§ **TASK REQUIREMENTS**
Write out the listing again, exactly as it appears below.

§ **EXERCISE DATA**
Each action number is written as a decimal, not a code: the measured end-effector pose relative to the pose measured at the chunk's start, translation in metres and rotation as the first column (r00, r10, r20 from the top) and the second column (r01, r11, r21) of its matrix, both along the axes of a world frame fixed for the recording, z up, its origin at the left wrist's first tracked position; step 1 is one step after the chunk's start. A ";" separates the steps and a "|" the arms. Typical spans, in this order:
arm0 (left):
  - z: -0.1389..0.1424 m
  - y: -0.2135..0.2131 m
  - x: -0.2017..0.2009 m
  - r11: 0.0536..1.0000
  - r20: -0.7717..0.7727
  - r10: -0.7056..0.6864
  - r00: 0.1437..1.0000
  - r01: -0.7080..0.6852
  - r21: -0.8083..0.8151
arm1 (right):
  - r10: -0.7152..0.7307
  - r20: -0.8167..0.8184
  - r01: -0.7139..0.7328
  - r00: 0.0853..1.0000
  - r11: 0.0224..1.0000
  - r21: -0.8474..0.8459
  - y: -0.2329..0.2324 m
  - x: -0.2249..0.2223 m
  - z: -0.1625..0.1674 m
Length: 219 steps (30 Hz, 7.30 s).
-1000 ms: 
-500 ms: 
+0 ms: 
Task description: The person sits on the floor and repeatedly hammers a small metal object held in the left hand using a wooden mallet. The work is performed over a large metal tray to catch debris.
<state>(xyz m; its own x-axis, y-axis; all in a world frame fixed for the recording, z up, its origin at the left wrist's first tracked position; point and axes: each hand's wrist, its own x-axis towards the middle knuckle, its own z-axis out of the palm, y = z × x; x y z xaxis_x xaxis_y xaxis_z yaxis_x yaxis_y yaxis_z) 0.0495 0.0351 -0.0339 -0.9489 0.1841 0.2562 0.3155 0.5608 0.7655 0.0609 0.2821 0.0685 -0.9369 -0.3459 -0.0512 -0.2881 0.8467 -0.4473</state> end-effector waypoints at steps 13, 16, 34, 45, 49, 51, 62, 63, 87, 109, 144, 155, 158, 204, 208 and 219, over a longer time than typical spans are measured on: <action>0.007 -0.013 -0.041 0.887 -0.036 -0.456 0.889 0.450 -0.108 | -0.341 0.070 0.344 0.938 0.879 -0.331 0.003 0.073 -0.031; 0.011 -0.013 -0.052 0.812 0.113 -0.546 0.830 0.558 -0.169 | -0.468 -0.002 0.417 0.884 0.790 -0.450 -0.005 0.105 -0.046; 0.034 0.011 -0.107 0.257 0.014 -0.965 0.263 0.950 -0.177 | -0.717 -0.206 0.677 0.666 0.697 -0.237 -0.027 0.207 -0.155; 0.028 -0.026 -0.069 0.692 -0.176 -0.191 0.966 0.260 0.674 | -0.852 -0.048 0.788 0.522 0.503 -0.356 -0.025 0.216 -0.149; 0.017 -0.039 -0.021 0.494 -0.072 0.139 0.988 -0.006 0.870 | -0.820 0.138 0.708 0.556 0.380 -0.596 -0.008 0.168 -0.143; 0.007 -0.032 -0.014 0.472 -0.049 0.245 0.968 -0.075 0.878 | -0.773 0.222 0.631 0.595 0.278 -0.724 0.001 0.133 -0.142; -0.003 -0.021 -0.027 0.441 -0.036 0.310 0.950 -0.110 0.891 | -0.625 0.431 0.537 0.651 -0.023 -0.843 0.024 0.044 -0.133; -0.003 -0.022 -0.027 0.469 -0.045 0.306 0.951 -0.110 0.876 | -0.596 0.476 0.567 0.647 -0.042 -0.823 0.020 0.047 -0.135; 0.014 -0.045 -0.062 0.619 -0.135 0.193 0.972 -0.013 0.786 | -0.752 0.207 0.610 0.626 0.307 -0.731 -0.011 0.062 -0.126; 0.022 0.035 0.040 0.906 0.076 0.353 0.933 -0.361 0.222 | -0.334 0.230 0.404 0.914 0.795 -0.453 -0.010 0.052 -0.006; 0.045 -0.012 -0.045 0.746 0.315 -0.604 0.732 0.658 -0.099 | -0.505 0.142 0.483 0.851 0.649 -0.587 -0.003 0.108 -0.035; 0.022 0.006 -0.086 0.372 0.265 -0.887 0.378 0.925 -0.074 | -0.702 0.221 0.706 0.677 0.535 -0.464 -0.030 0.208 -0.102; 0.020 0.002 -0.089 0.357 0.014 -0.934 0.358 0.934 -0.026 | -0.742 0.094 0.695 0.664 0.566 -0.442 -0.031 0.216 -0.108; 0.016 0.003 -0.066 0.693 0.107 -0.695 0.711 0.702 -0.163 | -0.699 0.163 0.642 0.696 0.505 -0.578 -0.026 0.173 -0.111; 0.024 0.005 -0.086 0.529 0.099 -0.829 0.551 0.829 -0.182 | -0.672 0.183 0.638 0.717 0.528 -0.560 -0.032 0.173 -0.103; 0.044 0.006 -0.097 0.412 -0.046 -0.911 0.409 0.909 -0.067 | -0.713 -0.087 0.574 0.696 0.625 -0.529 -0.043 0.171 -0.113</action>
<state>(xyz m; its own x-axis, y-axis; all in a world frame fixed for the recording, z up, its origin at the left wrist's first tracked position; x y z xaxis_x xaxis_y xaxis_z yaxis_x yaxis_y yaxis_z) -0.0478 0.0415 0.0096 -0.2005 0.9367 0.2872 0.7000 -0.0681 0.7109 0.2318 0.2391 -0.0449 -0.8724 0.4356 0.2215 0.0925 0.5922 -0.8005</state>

§ **OUTPUT BELOW**
Each action number is written as a decimal, not a code: the measured end-effector pose relative to the pose measured at the chunk's start, translation in metres and rotation as the first column (r00, r10, r20 from the top) and the second column (r01, r11, r21) of its matrix, both along the axes of a world frame fixed for the recording, z up, its origin at the left wrist's first tracked position; step 1 is one step after the chunk's start. A ";" separates the steps and a "|" the arms. Typical spans, in this order:
arm0 (left):
  - z: -0.1389..0.1424 m
  - y: -0.2135..0.2131 m
  - x: -0.2017..0.2009 m
  - r11: 0.0536..1.0000
  - r20: -0.7717..0.7727
  - r10: -0.7056..0.6864
  - r00: 0.1437..1.0000
  - r01: -0.7080..0.6852
  - r21: -0.8083..0.8151
arm1 (right):
  - r10: -0.7152..0.7307
  - r20: -0.8167..0.8184
  - r01: -0.7139..0.7328
  - r00: 0.0853..1.0000
  - r11: 0.0224..1.0000
  - r21: -0.8474..0.8459
  - y: -0.2329..0.2324 m
  - x: -0.2249..0.2223 m
  - z: -0.1625..0.1674 m
Length: 219 steps (30 Hz, 7.30 s).
-1000 ms: 
-500 ms: 
+0 ms: 
Task description: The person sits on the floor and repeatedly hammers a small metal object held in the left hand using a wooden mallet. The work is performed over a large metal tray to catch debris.
<state>(xyz m; its own x-axis, y-axis; all in a world frame fixed for the recording, z up, its origin at the left wrist's first tracked position; point and axes: each hand's wrist, its own x-axis towards the middle knuckle, its own z-axis out of the palm, y = z × x; x y z xaxis_x xaxis_y xaxis_z yaxis_x yaxis_y yaxis_z) 0.0495 0.0351 -0.0339 -0.9489 0.1841 0.2562 0.3155 0.5608 0.7655 0.0609 0.2821 0.0685 -0.9369 -0.3459 -0.0512 -0.2881 0.8467 -0.4473</state> end-effector waypoints at steps 13, 16, 34, 45, 49, 51, 62, 63, 87, 109, 144, 155, 158, 204, 208 and 219, over a longer time than typical spans are measured on: <action>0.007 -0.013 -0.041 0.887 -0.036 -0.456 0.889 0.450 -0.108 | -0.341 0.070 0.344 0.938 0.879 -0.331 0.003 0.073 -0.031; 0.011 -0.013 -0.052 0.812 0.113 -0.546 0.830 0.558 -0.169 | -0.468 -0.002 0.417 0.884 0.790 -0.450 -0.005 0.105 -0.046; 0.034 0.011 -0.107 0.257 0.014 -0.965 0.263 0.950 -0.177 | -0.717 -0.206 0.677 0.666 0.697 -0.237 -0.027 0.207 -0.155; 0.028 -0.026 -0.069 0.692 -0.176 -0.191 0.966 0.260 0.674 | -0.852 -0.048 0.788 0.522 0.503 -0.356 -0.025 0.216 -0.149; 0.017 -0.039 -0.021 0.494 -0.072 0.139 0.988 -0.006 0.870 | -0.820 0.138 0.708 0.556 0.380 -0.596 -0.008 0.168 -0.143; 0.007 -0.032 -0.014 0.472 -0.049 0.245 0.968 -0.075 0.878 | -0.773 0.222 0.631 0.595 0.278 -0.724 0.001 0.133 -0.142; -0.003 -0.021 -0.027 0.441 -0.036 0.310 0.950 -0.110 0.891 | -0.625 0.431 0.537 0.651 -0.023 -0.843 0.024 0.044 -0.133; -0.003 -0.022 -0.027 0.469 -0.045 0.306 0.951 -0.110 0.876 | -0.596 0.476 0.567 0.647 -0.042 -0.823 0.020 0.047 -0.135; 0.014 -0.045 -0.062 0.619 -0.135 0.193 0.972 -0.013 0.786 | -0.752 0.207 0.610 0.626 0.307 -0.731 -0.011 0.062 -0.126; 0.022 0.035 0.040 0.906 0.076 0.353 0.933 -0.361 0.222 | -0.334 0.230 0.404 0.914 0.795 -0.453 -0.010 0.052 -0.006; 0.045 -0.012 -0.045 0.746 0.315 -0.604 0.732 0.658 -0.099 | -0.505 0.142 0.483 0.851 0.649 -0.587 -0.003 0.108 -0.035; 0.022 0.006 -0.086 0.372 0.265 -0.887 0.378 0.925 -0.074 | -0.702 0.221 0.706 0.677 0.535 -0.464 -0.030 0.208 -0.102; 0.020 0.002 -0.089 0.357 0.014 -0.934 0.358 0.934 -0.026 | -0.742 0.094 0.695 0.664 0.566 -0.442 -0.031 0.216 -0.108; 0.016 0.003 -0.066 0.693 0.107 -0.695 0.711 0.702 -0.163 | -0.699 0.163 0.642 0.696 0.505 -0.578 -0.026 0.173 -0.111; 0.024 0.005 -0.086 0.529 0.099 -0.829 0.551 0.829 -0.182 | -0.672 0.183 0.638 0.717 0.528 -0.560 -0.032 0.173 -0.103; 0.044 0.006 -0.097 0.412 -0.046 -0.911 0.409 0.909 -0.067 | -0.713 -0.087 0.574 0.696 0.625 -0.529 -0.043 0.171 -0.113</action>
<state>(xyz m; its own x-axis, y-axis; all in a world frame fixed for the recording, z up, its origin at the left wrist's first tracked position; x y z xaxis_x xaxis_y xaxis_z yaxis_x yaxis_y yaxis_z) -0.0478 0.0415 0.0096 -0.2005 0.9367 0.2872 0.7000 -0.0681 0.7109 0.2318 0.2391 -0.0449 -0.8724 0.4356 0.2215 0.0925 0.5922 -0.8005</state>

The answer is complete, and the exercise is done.